* [AIM OF THE EXERCISE]: When the line containing "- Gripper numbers" is found in the data below, copy it and each line after it through the line containing "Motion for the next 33", exactly and with no others.

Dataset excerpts

__________

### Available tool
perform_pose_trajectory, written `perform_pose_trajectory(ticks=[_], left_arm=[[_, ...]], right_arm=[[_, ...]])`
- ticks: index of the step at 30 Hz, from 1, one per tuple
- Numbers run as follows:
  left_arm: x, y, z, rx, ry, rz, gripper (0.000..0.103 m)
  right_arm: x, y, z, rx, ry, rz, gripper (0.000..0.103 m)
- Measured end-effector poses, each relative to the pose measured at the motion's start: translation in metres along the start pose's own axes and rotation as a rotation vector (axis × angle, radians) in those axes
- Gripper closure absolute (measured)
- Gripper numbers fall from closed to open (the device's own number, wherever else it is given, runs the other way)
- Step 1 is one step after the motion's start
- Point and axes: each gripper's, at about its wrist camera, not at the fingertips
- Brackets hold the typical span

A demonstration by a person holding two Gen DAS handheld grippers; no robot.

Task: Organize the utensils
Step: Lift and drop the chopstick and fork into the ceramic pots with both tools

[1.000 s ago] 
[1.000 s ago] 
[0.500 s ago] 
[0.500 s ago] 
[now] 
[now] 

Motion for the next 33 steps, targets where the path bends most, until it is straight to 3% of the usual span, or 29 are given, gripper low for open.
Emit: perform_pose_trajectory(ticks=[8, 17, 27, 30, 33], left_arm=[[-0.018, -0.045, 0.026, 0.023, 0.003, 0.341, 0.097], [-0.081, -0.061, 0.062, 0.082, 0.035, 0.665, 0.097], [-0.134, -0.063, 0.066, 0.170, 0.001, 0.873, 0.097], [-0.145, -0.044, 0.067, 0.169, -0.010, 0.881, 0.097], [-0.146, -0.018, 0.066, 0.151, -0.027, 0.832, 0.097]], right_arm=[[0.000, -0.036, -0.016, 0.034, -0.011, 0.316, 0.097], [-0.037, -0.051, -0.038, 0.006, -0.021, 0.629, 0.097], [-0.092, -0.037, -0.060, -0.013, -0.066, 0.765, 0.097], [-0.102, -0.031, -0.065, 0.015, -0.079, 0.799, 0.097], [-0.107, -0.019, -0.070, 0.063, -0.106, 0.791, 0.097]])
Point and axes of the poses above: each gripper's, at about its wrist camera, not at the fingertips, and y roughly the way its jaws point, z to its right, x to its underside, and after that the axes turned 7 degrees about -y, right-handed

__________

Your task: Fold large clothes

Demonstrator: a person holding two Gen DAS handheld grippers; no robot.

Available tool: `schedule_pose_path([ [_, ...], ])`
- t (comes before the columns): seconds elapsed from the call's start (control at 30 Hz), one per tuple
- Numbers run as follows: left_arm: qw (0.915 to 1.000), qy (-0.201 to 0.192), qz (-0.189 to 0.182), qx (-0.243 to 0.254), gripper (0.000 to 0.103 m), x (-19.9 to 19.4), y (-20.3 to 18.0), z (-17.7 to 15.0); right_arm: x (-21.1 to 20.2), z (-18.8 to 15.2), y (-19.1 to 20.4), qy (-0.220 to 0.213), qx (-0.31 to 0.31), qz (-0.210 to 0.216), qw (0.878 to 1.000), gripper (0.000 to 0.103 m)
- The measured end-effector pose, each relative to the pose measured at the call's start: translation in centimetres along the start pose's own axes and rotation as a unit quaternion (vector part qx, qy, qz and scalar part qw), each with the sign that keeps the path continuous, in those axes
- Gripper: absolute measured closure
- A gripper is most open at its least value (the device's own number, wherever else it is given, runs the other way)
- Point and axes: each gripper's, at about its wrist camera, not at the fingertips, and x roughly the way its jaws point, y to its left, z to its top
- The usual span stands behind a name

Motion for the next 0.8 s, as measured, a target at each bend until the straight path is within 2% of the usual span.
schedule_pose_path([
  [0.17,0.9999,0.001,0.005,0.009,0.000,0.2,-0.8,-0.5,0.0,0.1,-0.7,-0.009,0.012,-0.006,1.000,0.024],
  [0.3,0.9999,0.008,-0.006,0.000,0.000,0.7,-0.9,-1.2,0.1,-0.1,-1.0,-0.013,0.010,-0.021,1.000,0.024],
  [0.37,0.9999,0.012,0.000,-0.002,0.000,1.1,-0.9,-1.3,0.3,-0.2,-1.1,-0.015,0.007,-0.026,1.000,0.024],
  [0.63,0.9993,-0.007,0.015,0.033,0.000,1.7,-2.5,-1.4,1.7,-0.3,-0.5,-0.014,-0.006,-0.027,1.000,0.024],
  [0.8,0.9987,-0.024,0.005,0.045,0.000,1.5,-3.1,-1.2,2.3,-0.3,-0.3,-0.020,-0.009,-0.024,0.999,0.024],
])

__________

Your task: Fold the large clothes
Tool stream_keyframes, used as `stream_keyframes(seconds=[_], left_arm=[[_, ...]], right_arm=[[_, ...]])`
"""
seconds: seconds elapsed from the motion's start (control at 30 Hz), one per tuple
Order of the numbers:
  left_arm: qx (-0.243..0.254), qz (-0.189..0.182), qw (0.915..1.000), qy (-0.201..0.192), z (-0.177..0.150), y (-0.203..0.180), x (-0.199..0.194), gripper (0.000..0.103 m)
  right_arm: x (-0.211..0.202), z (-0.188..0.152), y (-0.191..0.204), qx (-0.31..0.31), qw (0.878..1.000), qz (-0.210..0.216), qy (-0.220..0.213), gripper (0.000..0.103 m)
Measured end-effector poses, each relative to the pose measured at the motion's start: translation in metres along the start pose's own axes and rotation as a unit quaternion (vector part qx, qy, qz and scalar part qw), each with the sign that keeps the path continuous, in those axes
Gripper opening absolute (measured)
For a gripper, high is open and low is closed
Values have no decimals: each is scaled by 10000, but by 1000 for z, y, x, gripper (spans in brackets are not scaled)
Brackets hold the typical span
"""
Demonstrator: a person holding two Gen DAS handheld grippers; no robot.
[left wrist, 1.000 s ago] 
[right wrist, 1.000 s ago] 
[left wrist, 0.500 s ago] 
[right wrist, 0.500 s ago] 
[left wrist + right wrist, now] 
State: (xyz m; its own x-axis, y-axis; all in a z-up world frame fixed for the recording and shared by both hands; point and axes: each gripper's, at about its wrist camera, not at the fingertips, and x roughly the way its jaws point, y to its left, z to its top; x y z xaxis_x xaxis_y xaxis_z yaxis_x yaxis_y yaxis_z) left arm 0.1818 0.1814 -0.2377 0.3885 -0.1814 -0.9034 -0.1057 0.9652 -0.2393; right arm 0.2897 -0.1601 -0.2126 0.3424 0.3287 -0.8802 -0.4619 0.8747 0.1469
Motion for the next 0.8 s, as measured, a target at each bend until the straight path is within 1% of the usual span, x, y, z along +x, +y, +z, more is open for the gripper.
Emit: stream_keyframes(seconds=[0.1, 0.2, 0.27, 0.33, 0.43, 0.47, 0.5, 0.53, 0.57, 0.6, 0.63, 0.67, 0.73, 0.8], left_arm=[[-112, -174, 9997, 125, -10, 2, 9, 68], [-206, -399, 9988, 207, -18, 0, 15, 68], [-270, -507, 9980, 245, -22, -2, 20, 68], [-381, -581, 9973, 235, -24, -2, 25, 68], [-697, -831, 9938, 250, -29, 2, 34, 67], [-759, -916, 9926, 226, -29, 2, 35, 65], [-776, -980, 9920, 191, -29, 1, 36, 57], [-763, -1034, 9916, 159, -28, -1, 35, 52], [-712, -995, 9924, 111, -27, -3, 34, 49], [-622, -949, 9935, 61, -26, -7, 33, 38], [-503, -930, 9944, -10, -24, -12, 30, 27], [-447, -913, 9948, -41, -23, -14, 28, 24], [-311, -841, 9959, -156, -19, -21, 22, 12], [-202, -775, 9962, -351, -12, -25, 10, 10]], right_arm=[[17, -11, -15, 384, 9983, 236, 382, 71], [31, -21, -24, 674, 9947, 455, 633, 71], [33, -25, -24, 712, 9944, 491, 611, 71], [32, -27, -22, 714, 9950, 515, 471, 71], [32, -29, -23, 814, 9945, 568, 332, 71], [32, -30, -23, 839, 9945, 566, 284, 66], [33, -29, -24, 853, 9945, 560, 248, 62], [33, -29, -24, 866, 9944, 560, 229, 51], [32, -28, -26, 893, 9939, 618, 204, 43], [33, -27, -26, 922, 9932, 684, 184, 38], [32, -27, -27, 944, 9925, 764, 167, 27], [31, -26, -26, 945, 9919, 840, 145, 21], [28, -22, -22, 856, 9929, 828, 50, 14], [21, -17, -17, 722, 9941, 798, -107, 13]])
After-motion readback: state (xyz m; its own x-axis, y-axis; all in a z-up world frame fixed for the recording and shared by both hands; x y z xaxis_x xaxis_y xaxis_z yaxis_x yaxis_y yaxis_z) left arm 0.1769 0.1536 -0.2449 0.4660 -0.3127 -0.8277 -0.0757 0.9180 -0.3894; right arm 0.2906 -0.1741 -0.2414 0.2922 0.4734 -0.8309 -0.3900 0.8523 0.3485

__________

* [TASK RESPONSE]:
- Gripper numbers fall from closed to open (the device's own number, wherever else it is given, runs the other way)
- Step 1 is one step after the motion's start
- Point and axes: each gripper's, at about its wrist camera, not at the fingertips
- Brackets hold the typical span

A demonstration by a person holding two Gen DAS handheld grippers; no robot.

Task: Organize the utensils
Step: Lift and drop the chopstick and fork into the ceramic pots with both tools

[1.000 s ago] 
[1.000 s ago] 
[0.500 s ago] 
[0.500 s ago] 
[now] 
[now] 

Motion for the next 33 steps, targets where the path bends most, until it is straight to 3% of the usual span, or 29 are given, gripper low for open.

What was asked now has a complete answer.